The power of empathy

I’ve got a current headteacher who is completing an NPQH as a newly-appointed head. One thing I’ve worked with them on is their use of language when communicating. While talking about their project, they explained their struggle to get certain senior leaders behind it. It occurred to me that they were often using quite negative language about themself – though they thought they were doing it in quite a jokey way.  

I then coached this person through:

  • what they were saying and how they were saying it, holding a mirror up to them
  • getting them to see how the way they were speaking, though it was light-hearted, was being interpreted in a way that was a barrier/risk to their role

When we talk about NPQH in particular, the biggest moment for programme members is not the domain-specific knowledge they get from training, but realising that when they step into headship, everything they say and do is analysed, interpreted, spoken about.
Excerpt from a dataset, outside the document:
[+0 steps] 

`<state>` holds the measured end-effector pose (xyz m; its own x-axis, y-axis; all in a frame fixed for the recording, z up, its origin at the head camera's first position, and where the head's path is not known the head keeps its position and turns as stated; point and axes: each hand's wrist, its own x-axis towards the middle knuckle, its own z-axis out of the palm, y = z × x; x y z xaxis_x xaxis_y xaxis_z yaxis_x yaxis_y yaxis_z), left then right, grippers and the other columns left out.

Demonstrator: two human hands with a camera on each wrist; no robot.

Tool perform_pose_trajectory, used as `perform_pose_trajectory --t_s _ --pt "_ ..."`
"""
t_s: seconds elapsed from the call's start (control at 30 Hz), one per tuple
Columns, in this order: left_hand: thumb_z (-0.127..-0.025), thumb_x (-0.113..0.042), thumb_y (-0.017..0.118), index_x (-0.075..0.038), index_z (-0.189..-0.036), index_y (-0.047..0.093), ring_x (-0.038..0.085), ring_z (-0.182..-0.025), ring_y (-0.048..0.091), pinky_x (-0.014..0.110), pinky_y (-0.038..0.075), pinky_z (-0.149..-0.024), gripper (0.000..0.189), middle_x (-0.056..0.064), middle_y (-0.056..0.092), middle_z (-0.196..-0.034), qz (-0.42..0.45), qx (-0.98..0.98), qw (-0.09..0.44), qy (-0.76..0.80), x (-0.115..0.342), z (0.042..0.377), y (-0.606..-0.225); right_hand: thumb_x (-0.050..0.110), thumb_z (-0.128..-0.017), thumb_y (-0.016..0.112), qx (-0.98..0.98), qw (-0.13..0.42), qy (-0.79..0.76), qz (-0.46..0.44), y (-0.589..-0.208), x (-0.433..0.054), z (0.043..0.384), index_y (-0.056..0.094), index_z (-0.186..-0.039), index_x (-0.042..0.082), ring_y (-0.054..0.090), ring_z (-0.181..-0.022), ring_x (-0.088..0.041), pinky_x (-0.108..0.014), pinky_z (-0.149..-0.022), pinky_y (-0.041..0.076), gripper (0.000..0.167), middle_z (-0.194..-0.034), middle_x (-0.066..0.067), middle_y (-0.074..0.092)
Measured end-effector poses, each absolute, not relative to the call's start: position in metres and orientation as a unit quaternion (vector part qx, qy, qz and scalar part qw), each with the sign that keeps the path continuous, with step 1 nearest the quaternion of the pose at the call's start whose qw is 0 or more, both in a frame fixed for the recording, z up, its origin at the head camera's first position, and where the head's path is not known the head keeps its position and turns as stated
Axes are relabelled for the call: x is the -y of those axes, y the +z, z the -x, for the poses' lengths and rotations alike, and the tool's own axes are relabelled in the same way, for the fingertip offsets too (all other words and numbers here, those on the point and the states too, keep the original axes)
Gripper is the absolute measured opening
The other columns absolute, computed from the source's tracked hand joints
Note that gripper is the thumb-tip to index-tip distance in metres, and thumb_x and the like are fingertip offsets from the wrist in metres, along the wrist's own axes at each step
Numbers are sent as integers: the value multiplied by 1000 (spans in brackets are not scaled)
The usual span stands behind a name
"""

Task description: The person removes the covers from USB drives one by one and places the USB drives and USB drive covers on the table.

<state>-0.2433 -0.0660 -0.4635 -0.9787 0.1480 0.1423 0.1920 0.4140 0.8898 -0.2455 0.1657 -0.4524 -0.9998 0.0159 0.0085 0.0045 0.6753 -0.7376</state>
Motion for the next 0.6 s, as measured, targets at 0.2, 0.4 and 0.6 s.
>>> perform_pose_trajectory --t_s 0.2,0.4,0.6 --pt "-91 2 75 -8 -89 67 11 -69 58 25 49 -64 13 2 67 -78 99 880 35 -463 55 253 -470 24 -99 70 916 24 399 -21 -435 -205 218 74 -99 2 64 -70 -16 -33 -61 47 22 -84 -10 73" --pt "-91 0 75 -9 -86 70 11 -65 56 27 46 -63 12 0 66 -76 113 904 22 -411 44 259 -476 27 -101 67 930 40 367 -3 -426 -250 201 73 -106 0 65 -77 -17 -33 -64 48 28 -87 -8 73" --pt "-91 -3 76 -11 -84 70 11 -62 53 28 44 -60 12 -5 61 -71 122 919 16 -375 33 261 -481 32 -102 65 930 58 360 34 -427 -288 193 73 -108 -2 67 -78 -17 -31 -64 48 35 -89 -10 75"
Even if they haven’t attached a specific meaning to what they’ve said or done, how they present as a leader can effectively build a new culture or undermine what they’re trying to introduce into a school.

It’s a mistake I made as well. It’s important to emphasise that all us development leads are previously-serving school leaders, in similar schools and contexts. What that enables us to do is have empathy and talk with confidence, be authentic and support a member on the ground.

Core values unite us all

As part of their core curriculum in our NPQs, we spend a lot of time analysing best practice research around building relationships with stakeholders. What I’m hearing from a lot of leaders on the ground in schools, in going back to school post-covid, is how to re-establish those relationships and networks across the school.

This is particularly important at a classroom level, because until students feel safe, secure and confident in what they’re doing and staff feel the same, learning won’t happen. Closing the gap and catching up on lost learning won’t happen.

On our programmes we make it a point to really deep-dive into stakeholder needs and then match engagement/communication plans to those, which has been even more pronounced post-covid. That’s really served some of our trainee heads well because they’ve been really affected deeply by the pandemic.

Core values unite us all, and none more so than a relentless drive to overcome educational inequality. Connecting with like-minded professionals; confirming shared experiences and challenges; collaborating on solution-focused actions and reassuring that as leaders we are not alone, are all essential – not only for our own wellbeing and resilience in the face of such adversity, but also if we are to help ‘stem the tide’ of leadership exit across the sector.

It’s only with good school leadership that we can truly enable schools to thrive.